State v. Page

16 P.3d 890, 135 Idaho 214, 2000 Ida. LEXIS 98
CourtIdaho Supreme Court
DecidedSeptember 5, 2000
Docket24960
StatusPublished
Cited by44 cases

This text of 16 P.3d 890 (State v. Page) is published on Counsel Stack Legal Research, covering Idaho Supreme Court primary law. Counsel Stack provides free access to over 12 million legal documents including statutes, case law, regulations, and constitutions.

Bluebook
State v. Page, 16 P.3d 890, 135 Idaho 214, 2000 Ida. LEXIS 98 (Idaho 2000).

Opinions

SCHROEDER, Justice.

Rodney Benson Page (Page) appeals the judgment of conviction and sentence entered against him for the crime of aggravated assault.

[217]*217i.

BACKGROUND AND PRIOR PROCEEDINGS

Around 1:00 a.m., on August 31, 1997, James Atkinson (Atkinson) was driving a Dodge Stealth in which Page was the only passenger. Atkinson “peeled-out” while in a downtown parking lot in Boise which drew the attention of the Boise City Police Officers who were on duty that night.

Officers Bill Smith and Chris Rogers approached the vehicle while it was still in the parking lot. They identified themselves as police officers and asked Atkinson to stop the vehicle. Atkinson continued to move the vehicle forward slowly. The officers insisted repeatedly that Atkinson stop the vehicle, but he increased his speed and drove towards Sixth Street.

When the vehicle reached Sixth Street, Officer Smith grabbed Atkinson’s arm through the open car window and ordered him to stop. When Atkinson continued, Rogers dove in the vehicle’s open window, knocking Smith aside, and pulled-back on the emergency brake in an effort to stop the vehicle. Although Rogers was partially inside the vehicle, Atkinson accelerated southbound toward Front Street. According to Rogers, Page yelled, “Go, go, go.” Rogers continued to order Atkinson to stop. Rogers testified that as the vehicle sped along the street, Page yelled, “Scrape him off, scrape him off.” Rogers attempted to grab the steering wheel with his left hand, but he was not able to control the vehicle. After another effort to get the driver to stop, Rogers fired a single shot from his pistol into Atkinson’s head, killing him.

Page was charged with aggravated assault pursuant to Idaho Code § 18-901, I.C. § 18-905(a) and/or (b), and I.C. § 18-204. He was found guilty of aggravated assault. The district court sentenced Page to prison in the custody of the State Board of Corrections for a term of ten years, with the first five years being fixed, and the remaining five years being indeterminate. The district court applied the sentencing provisions of I.C. § 18-915.

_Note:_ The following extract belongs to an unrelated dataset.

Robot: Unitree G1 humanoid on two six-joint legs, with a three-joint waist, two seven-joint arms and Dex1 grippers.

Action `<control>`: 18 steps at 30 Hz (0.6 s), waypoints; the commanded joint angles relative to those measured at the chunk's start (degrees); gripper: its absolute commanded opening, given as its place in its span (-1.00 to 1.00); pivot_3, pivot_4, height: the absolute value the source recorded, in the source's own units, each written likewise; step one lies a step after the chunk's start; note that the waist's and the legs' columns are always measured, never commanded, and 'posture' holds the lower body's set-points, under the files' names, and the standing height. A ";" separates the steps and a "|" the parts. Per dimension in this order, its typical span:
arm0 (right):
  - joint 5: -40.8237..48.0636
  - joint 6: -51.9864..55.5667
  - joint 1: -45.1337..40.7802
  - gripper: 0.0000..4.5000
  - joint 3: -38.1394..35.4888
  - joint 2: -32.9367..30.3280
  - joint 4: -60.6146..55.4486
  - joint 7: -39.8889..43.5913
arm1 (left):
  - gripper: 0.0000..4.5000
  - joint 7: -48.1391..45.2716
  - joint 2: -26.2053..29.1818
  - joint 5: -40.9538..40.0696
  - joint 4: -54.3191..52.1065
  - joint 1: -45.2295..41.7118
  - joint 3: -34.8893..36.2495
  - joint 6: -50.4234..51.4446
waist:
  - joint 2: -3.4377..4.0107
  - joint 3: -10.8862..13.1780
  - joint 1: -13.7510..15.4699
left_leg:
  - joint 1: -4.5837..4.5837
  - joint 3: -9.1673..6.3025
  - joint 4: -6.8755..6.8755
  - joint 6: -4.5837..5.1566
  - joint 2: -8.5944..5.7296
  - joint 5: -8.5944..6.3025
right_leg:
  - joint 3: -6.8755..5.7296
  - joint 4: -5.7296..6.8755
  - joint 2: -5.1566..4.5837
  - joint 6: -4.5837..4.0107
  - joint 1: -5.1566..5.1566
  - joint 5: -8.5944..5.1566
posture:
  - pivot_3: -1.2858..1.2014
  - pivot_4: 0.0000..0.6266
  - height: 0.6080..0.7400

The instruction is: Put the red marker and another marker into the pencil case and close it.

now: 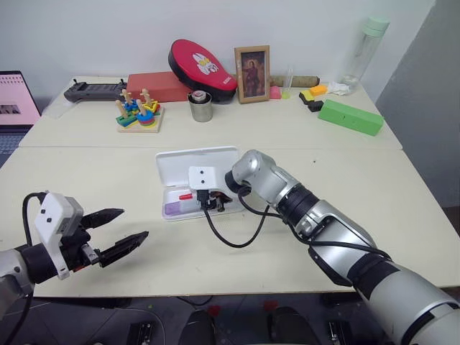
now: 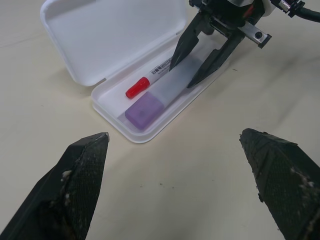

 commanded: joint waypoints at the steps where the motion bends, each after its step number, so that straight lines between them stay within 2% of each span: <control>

Page filed a motion for a new trial which the district court denied. Page appealed to this Court.

II.

THE DISTRICT COURT DID NOT ERR IN ALLOWING ROGERS TO TESTIFY AS TO ATKINSON’S PERCEPTIONS.

Page asserts that the district court improperly allowed Rogers to testify about James Atkinson’s mental perception. The State argues that the questions were directed toward Atkinson’s actions. The following questions were asked by the State during its direct examination of Rogers:

Q: [By Mr. Rosenthal]: Officer Rogers, as you were going down 6 th Street hung up on that car, who was controlling the vehicle?
A: The driver.
Q: Is it your view and testimony that the passenger was directing the driver, at least a portion of his activities?
A: Yes, he did.
Q: And upon those directions did the driver respond and do the things the passenger said?
[Mr. Matthews]: I object, Your Honor. That’s calling for speculation by this witness. His observations, Your Honor.
[The Court]: I will overrule this objection.
Q: [By Mr. Rosenthal]: Answer?
A: Yes, he did.

While the form of the question is couched in terms of Rogers testifying as to what was in Atkinson’s mind, a reasonable interpretation of the question is that Rogers was called upon to state what happened. All Rogers could know was what he heard and saw. He had previously testified to those facts. The form of the question is problematic, but no one would be misled to believe that Rogers could read Atkinson’s mind. The district judge did not abuse his discretion in allowing the question and answer.

[218]*218III.

THE DISTRICT COURT DID NOT ERR BY ALLOWING EVIDENCE OF PAGE’S PRIOR CONVICTION.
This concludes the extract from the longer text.